[cfe-commits] [PATCH] Optimize vec3 loads/stores

Mon Jul 23 13:14:07 PDT 2012

On Jul 18, 2012, at 6:51 PM, John McCall wrote:

> On Jul 18, 2012, at 5:37 PM, Tanya Lattner wrote:
>> On Jul 18, 2012, at 5:08 AM, Benyei, Guy wrote:
>>> Hi Tanya,
>>> Looks good and usefull, but I'm not sure if it should be clang's decision if storing and loading vec4s is better than vec3.
>> 
>> The idea was to have Clang generate code that the optimizers would be more likely to do something useful and smart with. I understand the concern, but I'm not sure where the best place for this would be then?
> 
> Hmm.  The IR size of a <3 x blah> is basically the size of a <4 x blah> anyway;  arguably the backend already has all the information it needs for this.  Dan, what do you think?
> 
> One objection to doing this in the frontend is that it's not clear to me that this is a transformation we should be doing if <4 x blah> isn't actually legal for the target.  But I'm amenable to the idea that this belongs here.
> 

I do not think its Clangs job to care about this as we already have this problem for other vector sizes and its target lowering's job to fix it. 

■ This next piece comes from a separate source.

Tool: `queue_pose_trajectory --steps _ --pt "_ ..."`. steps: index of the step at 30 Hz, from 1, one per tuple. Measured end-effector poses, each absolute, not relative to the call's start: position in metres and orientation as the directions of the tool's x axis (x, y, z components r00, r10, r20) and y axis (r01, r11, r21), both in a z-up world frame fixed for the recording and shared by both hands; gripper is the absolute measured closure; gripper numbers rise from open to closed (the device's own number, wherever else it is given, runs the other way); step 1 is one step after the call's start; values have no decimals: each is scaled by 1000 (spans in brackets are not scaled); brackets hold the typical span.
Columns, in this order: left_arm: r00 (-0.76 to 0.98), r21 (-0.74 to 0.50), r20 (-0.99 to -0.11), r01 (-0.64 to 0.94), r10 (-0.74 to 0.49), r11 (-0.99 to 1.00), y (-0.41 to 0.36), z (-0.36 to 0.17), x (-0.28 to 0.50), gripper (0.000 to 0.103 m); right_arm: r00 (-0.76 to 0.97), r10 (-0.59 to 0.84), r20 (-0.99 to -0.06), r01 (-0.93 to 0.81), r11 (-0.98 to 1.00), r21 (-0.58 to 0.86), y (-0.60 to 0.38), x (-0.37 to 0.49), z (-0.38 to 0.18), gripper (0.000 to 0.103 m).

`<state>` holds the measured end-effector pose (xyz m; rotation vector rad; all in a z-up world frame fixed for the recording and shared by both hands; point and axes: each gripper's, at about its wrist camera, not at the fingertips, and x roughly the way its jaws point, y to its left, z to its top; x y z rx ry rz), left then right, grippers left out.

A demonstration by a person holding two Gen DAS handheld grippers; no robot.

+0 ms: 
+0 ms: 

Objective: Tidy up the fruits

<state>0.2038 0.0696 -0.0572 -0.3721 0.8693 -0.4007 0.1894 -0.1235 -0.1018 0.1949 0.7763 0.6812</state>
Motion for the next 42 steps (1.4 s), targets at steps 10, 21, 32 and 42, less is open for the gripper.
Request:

> I'm also a little uncomfortable with this patch because it's so special-cased to 3.  I understand that that might be all that OpenCL really cares about, but it seems silly to add this code that doesn't also kick in for, say, <7 x i16> or whatever.  It really shouldn't be difficult to generalize.

While it could be generalized, I am only 100% confident in the codegen for vec3 as I know for sure that it improves the code quality that is ultimately generated. This is also throughly tested by our OpenCL compiler so I am confident we are not breaking anything and we are improving performance. From my perspective, there is no vec7 in OpenCL, so there is no strong need for it to be generalized. It seems to make sense that it would also improve code quality for vec7. So while I could make the change, I don't have real world apps to test it. I think this can easily be left as an extension for later.

> 
> Also, this optimization assumes that sizeof(element) is a power of 2, because the only thing that the AST guarantees is that the size of the vector type is a power of 2, and nextPow2(3 x E) == nextPow2(4 x E) is only true in general if E is a power of 2.  Is that reasonable?  Is that checked somewhere?
> 

I don't think this is officially checked anywhere but is a general rule.

-Tanya

> Two minor notes.
> 
> +    const llvm::VectorType *VTy =
> +    dyn_cast<llvm::VectorType>(EltTy);
> 
> How can this fail?  If it can, that's interesting;  if it can't, it would be better if the "is this a vector operation" checks used the IR type instead of the AST type.
> 
> +      llvm::PointerType *DstPtr = cast<llvm::PointerType>(Addr->getType());
> +      if (DstPtr->getElementType() != SrcTy) {
> 
> This can't fail in the case we care about, so you can just merge
> this into the if-block above.
> 
> John.